2

I am using Sparklyr to run a Spark application in local mode on a virtual machine with 244GB of RAM. In my code I use spark_read_csv() to read in ~50MB of csvs from one folder and then ~1.5GB of csvs from a second folder. My issue is that the application throws an error when trying to read in the second folder.

As I understand it, the issue is that the default RAM available to the driver JVM is 512MB - too small for the second folder (in local mode all operations are run within the driver JVM, as described here How to set Apache Spark Executor memory. So I need to increase the spark.driver.memory parameter to something larger.

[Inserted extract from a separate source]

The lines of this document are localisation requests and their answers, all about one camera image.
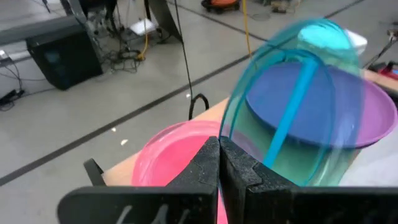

The issue is that I cannot set this parameter through the normal methods described in the sparklyr documentation (i.e. via spark_config(), the config.yml file, or the spark-defaults.conf file):

in local mode, by the time you run spark-submit, a JVM has already been launched with the default memory settings, so setting "spark.driver.memory" in your conf won't actually do anything for you. Instead, you need to run spark-submit as follows:

bin/spark-submit --driver-memory 2g --class your.class.here app.jar

(from How to set Apache Spark Executor memory).

I thought I could replicate the bin/spark-submit command above by adding the sparklyr.shell.driver-memory option to the config.yml; as stated in the Sparklyr documentation; sparklyr.shell* options are command line parameters that get passed to spark-submit, i.e. adding sparklyr.shell.driver-memory: 5G to the config.yml file should be equivalent to running bin/spark-submit --driver-memory 5G.

I have now tried all of the above options and none of them change driver memory in the Spark application (which I check by looking at the 'Executors' tab of the Spark UI).

So how can I change driver memory when running Spark in local mode via Sparklyr?

iehrlich
  • 3,524
  • 4
  • 30
  • 42
jay
  • 447
  • 1
  • 6
  • 19

2 Answers2

4

Thanks for the suggestions @Aydin K. Ultimately I was able to configure driver memory by first updating java to 64bit (allows utilisation of >4G of RAM in the JVMs), then using the sparklyr.shell* parameters within the spark_config() object:

config <- spark_config()
config$`sparklyr.shell.driver-memory` <- '30G'
config$`sparklyr.shell.executor-memory` <- '30G'
sc <- spark_connect(master='local', version='2.0.1', config=config)
jay
  • 447
  • 1
  • 6
  • 19
0

I had the same issue as you and no luck with my mavenized java application (local[*]) with adjusting the local memory settings. Tried lot of combinations (spark-env.sh, spark-defaults.conf etc)..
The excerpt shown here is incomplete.